YOUR ASSIGNMENT:
Exactly the lines from the beginning of the material to the line with "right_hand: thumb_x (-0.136" are to be repeated, both ends included.

DATASET EXCERPT:
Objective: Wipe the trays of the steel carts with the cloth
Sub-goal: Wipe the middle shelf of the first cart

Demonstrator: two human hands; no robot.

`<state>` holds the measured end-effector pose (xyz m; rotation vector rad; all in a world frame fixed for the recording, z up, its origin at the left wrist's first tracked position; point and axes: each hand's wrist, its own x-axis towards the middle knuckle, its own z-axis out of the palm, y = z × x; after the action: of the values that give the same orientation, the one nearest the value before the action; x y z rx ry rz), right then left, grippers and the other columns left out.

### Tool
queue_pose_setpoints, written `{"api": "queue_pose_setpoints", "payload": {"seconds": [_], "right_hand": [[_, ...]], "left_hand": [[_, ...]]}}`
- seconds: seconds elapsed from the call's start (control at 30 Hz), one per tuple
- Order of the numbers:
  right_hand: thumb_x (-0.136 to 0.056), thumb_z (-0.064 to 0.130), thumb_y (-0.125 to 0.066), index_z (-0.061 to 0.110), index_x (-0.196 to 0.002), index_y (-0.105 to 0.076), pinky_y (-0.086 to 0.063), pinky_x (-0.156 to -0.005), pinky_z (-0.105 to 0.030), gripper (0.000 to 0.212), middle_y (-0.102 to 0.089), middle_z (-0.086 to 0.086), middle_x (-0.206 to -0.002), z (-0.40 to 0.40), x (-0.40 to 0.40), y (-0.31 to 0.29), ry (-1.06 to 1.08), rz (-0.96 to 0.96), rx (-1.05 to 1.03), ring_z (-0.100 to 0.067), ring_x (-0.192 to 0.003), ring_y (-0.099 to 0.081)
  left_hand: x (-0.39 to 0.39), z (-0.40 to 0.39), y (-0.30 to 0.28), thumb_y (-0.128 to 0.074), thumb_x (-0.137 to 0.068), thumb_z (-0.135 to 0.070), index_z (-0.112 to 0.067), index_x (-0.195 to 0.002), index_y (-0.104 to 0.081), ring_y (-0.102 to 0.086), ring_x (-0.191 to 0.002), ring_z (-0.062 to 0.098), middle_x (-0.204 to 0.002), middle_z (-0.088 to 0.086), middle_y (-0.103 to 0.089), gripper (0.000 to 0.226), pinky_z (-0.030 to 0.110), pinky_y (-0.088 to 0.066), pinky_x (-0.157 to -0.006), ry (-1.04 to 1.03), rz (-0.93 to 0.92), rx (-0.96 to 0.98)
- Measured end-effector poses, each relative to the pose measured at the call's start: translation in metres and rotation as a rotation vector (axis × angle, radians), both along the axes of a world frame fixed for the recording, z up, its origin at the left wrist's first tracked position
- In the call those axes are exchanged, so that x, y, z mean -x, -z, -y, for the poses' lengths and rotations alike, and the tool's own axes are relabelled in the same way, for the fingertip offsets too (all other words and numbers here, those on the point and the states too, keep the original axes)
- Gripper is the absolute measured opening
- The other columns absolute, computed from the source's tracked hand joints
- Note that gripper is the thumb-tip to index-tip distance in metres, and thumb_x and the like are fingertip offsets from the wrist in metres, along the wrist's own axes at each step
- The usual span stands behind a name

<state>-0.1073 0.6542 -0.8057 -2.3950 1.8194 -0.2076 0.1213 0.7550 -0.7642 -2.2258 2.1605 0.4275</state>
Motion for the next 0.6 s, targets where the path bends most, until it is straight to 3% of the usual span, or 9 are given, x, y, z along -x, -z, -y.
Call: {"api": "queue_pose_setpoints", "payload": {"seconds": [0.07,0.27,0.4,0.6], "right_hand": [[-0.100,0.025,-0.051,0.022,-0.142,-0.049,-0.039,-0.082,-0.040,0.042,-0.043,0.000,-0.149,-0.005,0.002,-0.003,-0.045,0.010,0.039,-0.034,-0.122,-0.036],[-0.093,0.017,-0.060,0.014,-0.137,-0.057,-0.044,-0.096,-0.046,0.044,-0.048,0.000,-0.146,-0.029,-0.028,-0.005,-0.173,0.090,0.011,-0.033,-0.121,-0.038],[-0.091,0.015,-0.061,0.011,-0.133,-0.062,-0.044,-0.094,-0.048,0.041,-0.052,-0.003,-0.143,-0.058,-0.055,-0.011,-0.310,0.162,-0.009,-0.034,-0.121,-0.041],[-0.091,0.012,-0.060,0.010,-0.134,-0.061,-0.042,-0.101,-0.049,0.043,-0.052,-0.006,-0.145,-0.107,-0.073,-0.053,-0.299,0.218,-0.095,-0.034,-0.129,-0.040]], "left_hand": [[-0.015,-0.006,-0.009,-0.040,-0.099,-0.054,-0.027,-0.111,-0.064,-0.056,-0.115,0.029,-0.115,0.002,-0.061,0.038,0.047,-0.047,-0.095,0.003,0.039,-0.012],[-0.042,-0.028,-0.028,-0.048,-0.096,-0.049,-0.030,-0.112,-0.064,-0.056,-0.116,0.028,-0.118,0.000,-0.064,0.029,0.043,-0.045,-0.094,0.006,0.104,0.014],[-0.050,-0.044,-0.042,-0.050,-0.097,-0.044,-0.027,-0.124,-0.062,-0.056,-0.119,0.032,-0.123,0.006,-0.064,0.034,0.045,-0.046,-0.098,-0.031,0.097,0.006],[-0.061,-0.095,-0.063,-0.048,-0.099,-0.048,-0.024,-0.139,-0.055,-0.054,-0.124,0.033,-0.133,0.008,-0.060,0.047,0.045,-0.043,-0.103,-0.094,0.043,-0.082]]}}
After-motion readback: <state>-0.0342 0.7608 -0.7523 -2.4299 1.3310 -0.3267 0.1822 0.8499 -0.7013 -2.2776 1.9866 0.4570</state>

RESPONSE TO THE EXERCISE:
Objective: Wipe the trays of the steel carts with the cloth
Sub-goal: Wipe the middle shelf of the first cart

Demonstrator: two human hands; no robot.

`<state>` holds the measured end-effector pose (xyz m; rotation vector rad; all in a world frame fixed for the recording, z up, its origin at the left wrist's first tracked position; point and axes: each hand's wrist, its own x-axis towards the middle knuckle, its own z-axis out of the palm, y = z × x; after the action: of the values that give the same orientation, the one nearest the value before the action; x y z rx ry rz), right then left, grippers and the other columns left out.

### Tool
queue_pose_setpoints, written `{"api": "queue_pose_setpoints", "payload": {"seconds": [_], "right_hand": [[_, ...]], "left_hand": [[_, ...]]}}`
- seconds: seconds elapsed from the call's start (control at 30 Hz), one per tuple
- Order of the numbers:
  right_hand: thumb_x (-0.136 to 0.056), thumb_z (-0.064 to 0.130), thumb_y (-0.125 to 0.066), index_z (-0.061 to 0.110), index_x (-0.196 to 0.002), index_y (-0.105 to 0.076), pinky_y (-0.086 to 0.063), pinky_x (-0.156 to -0.005), pinky_z (-0.105 to 0.030), gripper (0.000 to 0.212), middle_y (-0.102 to 0.089), middle_z (-0.086 to 0.086), middle_x (-0.206 to -0.002), z (-0.40 to 0.40), x (-0.40 to 0.40), y (-0.31 to 0.29), ry (-1.06 to 1.08), rz (-0.96 to 0.96), rx (-1.05 to 1.03), ring_z (-0.100 to 0.067), ring_x (-0.192 to 0.003), ring_y (-0.099 to 0.081)

The exercise is done, with nothing left to add.